14 сентября 1852 года, сидя в своем любимом кресле в фамильном замке Уолмер рядом с Дувром: «Мы не можем представить себе страну без герцога, нашего бессмертного героя. У британской короны никогда не было и, боюсь, никогда не будет более верного, преданного и лояльного подданного, более надежной опоры. Для нас эта потеря невосполнима, ибо его готовность оказать нам помощь, когда мы нуждались в совете или поддержке в самых трудных ситуациях, не знала себе равных».

Тяжбы по поводу титула Альберта, в которых Веллингтон принимал самое активное участие, уже давно забылись. 1 мая 1850 года Виктория родила своего третьего сына, седьмого ребенка в семье, и его крестным отцом стал герцог. В честь Веллингтона мальчика назвали Артуром. Герцог предложил принцу стать его преемником и готов был передать ему свой чин генералиссимуса. Но Альберт, который чувствовал себя кем угодно, но только не военным, от этого великодушного предложения отказался.

Исключительная честь – королева сразу же объявила при дворе траур по Веллингтону. А его похороны состоялись через два месяца. Процессия с гробом проследовала до Челси, где его установили на гигантский постамент. Всем желающим позволили проститься с телом покойного, в последний день толпа собралась такая, что в образовавшейся давке погибли три человека.

Альберт ехал во главе траурной процессии в карете, задрапированной черной тканью. Виктория наблюдала за кортежем с балкона Букингемского дворца. Вся Англия собралась здесь, за этими гигантскими похоронными дрогами из бронзы, которые тянула дюжина черных лошадей, запряженных по трое в ряд. Следом шли войска, отдавая герцогу последние почести, тут же собрался весь цвет британской аристократии, все эти джентльмены, узнававшие себя в ушедшем в мир иной герое.

Как истинный англичан герцог был лишен воображения и не доверял абстрактным теориям. Но была у него и масса достоинств: упорство, самообладание, прагматизм, вера в будущее и «good fortune» [54]54
  Счастливая судьба (англ.).


[Закрыть]
Англии. Барону Штокмару, который упрекал Веллингтона в недостаточной гибкости, Альберт однажды заметил: «Возможно, вы правы, но это является лишним подтверждением того, что человеку, дабы вершить великие дела, надо иметь своего рода шоры на глазах».

На ступенях собора Святого Павла траурный кортеж ожидали высшее духовенство и представители дипломатического корпуса. В первом ряду стоял французский посол Валевский, внебрачный сын Наполеона. Он до последнего момента не знал, следует ли ему приходить сюда, но русский посол Бруннов развеял его сомнения: «Дорогой мой, если бы эта церемония была посвящена воскрешению несчастного герцога, я бы понял ваши терзания. Но поскольку речь идет о его погребении, то я не понимаю, почему вы так переживаете».
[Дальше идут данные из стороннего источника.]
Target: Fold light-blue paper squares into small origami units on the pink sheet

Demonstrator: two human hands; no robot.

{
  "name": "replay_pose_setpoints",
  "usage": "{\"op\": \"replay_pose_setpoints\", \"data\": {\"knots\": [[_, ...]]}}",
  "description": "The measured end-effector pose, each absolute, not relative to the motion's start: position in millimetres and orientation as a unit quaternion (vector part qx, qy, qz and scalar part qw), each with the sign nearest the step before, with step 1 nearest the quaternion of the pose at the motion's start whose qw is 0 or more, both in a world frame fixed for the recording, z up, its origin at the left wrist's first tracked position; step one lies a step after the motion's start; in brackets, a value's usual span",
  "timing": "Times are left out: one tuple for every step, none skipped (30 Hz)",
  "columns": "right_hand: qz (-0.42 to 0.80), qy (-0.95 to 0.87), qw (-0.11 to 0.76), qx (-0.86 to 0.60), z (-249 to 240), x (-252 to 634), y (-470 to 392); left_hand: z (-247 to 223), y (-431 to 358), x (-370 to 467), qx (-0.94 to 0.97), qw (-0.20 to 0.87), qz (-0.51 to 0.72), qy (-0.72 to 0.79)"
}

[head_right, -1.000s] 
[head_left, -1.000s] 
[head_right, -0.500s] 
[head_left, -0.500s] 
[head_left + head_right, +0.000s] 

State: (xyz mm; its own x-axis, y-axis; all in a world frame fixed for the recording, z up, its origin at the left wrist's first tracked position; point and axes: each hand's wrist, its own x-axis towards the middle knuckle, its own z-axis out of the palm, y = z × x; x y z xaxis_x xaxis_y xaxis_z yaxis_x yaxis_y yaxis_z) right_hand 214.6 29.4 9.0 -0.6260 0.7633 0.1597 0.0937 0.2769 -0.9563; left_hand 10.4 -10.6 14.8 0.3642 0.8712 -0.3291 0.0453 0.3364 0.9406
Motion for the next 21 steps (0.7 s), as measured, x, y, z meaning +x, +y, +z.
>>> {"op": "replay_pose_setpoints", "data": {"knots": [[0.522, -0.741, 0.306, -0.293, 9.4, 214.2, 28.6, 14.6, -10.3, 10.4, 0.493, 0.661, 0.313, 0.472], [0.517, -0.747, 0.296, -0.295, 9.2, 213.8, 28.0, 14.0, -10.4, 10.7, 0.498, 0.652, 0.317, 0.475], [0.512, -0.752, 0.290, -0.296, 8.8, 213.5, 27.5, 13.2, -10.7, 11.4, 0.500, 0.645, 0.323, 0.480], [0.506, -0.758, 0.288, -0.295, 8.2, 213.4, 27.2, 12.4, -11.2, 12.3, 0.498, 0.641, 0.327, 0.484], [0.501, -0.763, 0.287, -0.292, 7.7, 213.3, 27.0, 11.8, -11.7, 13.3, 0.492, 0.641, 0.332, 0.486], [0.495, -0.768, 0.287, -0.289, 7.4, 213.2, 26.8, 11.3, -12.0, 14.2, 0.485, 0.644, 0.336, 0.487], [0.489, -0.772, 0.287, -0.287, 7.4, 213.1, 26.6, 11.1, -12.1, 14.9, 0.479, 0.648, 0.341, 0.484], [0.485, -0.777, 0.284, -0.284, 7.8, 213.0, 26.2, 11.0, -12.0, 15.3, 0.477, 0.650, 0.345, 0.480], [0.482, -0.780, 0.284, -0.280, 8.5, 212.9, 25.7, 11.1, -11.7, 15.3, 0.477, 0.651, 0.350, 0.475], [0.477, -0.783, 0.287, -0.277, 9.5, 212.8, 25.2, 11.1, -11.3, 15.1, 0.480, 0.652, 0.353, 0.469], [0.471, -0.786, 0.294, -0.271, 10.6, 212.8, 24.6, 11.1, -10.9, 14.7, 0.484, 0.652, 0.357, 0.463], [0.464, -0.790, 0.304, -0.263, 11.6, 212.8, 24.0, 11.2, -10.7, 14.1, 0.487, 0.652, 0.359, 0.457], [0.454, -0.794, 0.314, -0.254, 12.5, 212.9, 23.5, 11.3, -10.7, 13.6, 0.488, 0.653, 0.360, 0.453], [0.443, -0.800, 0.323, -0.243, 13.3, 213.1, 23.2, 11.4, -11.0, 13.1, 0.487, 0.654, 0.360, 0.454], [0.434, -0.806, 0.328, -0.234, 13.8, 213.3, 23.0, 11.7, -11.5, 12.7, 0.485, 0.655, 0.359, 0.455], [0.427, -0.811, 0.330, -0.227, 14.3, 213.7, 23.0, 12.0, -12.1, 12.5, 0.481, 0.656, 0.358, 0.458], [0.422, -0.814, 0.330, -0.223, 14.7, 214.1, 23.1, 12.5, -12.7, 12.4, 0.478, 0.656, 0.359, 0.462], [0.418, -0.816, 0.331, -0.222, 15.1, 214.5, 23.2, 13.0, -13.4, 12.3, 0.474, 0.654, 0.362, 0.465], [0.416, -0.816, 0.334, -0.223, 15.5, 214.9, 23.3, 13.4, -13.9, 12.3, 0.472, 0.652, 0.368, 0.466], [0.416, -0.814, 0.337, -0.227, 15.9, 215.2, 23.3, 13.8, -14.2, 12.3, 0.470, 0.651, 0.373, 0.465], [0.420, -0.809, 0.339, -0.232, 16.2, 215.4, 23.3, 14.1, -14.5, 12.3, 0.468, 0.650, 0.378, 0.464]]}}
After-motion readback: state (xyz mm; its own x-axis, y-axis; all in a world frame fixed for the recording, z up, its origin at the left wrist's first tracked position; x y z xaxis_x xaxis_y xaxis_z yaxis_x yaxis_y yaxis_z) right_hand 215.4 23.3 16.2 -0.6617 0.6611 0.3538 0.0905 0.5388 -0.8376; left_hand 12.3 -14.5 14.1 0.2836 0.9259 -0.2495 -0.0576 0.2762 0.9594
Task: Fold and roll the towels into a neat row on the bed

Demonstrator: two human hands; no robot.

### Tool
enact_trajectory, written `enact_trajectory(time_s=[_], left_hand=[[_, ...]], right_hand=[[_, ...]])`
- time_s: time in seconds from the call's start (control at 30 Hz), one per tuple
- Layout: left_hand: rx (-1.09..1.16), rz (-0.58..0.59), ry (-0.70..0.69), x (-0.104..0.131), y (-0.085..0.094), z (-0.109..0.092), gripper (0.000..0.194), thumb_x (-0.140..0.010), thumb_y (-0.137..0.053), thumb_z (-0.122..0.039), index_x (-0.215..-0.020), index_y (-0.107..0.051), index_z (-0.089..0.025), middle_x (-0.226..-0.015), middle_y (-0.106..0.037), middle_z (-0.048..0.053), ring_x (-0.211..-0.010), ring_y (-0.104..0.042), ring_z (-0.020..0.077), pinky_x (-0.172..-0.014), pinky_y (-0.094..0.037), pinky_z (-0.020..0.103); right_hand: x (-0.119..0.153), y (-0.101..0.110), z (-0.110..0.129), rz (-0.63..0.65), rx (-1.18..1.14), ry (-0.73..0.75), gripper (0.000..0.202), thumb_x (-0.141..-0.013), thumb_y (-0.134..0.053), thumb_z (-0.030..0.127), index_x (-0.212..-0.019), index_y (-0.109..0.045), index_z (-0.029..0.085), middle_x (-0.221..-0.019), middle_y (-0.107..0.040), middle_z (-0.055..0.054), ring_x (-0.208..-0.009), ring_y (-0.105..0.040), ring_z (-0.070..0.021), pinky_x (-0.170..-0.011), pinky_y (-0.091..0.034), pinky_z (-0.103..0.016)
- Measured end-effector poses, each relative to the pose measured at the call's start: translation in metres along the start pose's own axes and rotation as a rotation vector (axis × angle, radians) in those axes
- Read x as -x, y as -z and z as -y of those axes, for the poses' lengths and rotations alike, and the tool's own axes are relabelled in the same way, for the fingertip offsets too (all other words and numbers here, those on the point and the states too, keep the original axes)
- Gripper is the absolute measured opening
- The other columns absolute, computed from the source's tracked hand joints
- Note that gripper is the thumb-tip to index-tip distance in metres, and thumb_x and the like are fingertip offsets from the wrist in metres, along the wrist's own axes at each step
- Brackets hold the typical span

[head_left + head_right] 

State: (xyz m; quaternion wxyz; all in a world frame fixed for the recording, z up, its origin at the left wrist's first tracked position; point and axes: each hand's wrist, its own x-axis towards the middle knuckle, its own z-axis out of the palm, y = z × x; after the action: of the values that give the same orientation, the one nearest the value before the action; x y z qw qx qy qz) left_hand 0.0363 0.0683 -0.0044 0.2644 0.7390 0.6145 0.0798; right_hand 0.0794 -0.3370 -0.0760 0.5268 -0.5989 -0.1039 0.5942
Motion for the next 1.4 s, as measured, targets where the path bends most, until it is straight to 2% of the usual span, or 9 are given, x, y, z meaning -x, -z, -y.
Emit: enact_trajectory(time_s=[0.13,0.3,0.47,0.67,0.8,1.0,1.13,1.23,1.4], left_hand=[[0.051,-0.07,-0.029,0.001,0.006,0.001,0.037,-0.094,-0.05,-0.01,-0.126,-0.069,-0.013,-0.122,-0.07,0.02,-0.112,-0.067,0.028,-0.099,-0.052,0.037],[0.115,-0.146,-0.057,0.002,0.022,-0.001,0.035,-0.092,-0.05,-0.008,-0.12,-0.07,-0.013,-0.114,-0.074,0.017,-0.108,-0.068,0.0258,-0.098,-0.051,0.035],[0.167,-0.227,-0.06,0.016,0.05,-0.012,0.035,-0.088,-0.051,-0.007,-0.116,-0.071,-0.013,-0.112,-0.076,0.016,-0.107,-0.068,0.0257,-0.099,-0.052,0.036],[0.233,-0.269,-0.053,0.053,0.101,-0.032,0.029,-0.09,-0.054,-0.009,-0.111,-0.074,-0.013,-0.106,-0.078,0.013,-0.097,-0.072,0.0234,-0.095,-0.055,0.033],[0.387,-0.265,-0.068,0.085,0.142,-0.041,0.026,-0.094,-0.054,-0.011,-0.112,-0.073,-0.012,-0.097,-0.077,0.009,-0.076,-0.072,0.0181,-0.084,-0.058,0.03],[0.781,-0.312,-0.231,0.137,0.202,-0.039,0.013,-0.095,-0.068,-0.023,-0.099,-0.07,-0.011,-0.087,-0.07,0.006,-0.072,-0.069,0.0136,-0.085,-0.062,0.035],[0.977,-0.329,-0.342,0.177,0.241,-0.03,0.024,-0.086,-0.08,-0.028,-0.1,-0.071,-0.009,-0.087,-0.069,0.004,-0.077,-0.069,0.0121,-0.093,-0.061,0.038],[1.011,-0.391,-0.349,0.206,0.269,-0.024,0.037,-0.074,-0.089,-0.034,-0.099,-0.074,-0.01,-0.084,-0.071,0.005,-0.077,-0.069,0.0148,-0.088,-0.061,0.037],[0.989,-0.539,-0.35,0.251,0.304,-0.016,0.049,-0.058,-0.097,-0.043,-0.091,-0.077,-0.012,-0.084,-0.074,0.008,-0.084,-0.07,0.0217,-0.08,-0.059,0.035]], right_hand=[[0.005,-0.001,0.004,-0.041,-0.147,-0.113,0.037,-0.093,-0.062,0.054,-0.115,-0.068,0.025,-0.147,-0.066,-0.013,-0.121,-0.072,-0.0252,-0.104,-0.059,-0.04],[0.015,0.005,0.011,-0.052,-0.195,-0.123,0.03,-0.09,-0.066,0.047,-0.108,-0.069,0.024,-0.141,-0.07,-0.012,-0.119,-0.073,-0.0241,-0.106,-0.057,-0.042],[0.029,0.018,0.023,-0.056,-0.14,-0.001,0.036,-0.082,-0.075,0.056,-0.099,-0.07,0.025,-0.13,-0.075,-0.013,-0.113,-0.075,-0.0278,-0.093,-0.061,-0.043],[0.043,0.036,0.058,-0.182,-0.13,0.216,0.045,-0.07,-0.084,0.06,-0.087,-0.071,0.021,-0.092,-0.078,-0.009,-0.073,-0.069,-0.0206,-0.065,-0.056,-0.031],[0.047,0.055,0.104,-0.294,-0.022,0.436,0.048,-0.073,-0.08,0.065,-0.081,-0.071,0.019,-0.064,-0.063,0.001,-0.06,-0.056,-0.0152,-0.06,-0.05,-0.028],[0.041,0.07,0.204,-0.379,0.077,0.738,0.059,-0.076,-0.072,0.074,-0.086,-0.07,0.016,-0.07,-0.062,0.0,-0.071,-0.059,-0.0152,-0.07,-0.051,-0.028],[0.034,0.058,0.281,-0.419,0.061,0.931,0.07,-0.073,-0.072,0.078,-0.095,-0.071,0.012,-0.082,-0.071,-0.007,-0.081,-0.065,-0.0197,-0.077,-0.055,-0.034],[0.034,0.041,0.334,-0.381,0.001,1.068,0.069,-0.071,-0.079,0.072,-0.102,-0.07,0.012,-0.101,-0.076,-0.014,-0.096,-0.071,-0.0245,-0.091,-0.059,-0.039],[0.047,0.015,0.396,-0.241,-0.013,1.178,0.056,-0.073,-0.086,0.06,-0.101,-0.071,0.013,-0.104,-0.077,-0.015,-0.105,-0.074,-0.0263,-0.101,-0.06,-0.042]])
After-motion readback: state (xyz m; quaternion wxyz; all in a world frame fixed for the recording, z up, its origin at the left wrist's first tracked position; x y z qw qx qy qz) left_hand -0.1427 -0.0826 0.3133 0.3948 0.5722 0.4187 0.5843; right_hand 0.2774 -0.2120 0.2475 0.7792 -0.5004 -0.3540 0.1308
Триста тысяч задрапированных черной тканью мест для зрителей было возведено по всему маршруту следования траурной процессии. Огромная толпа численностью в полтора миллиона человек теснилась на тротуарах. При первых залпах артиллерийского салюта в честь усопшего прекратились все разговоры, мужчины обнажили головы. Моросил дождь, и в эту непогоду словно прощались друг с другом два века.